C. Developing and Implementing Coherent Data Policies

In setting priorities and making funding decisions, NSF is in a powerful position to influence data policy and management at research institutions. NSF’s policy position on data is straightforward: all science and engineering data generated with NSF funding must be made broadly accessible and usable, while being suitably protected and preserved. Through a suite of coherent policies designed to recognize different data needs and requirements within communities, NSF will promote open access to well-managed data, recognizing that this is essential to continued U.S. leadership in science and engineering. In addition to addressing the technological challenges inherent in the creation of a national data framework, NSF’s data policies will be redesigned as necessary to mitigate existing sociological and cultural barriers to data sharing and access, and to bring them into accord across programs and ensure coherence. This will lead to the development of a suite of harmonized policy statements supporting data open access and usability. NSF’s actions will promote a change in culture such that the collection and deposition of all appropriate digital data and associated metadata become a matter of routine for investigators in all fields. This change will be encouraged through an NSF-wide requirement for data management plans in all proposals. These plans will be considered in the merit review process and will be actively monitored post-award.

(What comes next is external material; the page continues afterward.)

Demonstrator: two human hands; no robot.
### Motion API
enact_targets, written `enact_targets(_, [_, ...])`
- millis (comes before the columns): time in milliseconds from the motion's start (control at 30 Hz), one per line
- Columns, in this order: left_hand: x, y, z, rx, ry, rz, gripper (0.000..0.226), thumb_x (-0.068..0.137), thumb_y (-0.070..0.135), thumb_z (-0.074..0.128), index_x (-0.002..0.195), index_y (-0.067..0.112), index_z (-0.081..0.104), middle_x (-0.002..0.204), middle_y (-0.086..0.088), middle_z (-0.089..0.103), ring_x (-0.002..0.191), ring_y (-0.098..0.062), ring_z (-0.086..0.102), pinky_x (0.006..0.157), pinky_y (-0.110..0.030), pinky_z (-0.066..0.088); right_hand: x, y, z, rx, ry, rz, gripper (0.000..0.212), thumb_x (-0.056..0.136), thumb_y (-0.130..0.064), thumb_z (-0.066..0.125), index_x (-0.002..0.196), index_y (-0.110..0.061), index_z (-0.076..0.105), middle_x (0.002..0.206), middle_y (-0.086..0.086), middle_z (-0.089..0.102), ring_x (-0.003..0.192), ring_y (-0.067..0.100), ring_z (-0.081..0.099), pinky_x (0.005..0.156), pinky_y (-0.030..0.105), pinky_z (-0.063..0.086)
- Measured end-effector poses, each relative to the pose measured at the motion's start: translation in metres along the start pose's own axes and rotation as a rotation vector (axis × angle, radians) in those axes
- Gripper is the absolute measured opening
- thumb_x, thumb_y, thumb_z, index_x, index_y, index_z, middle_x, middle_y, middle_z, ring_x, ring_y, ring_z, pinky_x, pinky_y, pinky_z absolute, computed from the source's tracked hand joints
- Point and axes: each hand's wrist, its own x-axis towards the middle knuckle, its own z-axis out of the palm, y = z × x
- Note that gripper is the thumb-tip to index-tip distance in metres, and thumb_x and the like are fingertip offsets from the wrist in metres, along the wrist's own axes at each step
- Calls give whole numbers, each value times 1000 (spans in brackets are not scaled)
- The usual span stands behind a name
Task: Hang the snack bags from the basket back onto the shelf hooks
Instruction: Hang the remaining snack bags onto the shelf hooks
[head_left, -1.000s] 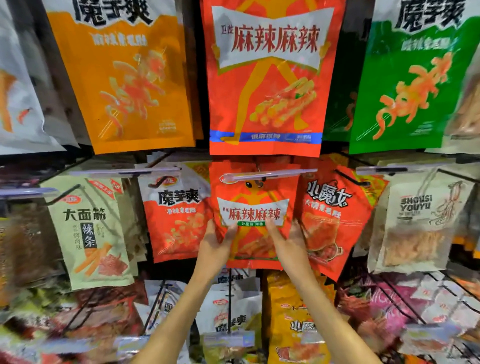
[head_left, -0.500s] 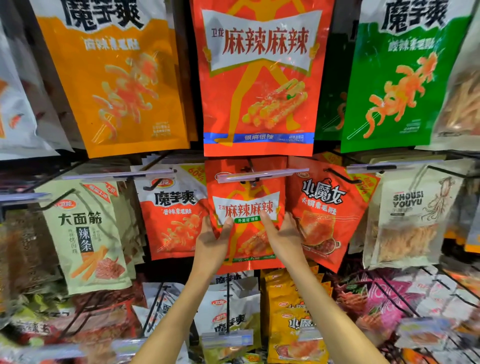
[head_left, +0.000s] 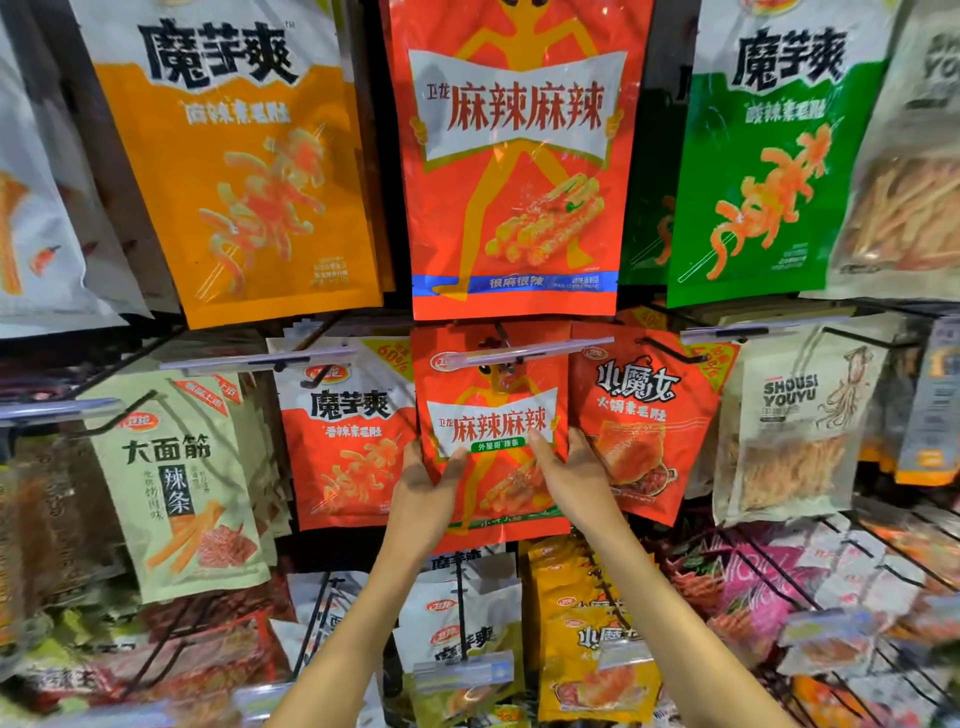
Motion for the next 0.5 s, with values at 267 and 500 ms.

Policy and management issues in data handling occur at every level, and there is an urgent need for rational agency, national and international strategies for sustainable access, organization and use. Discussions at the interagency level on issues associated with data policies and practices will be supported by a new interagency working group on digital data formed under the auspices of the Committee on Science of the National Science and Technology Council. This group will consider not only data challenges and opportunities discussed throughout this chapter, but especially the issues of cross-agency funding and access, the provision and preservation of data to and for other agencies, and monitoring agreements as agency imperatives change with time. Formal policies must be developed to address data quality and security, ethical and legal requirements, and technical and semantic interoperability issues that will arise throughout the complete process from collection and generation to analysis and dissemination. As already noted, many large science and engineering projects are international in scope, and thus national laws and international agreements directly affect data access and sharing practices. Differences arise over privacy and confidentiality, from cultural attitudes to ownership and use, in attitudes to intellectual property protection and its limits and exceptions, and because of national security concerns. Means by which to find common ground within the international community must continue to be explored.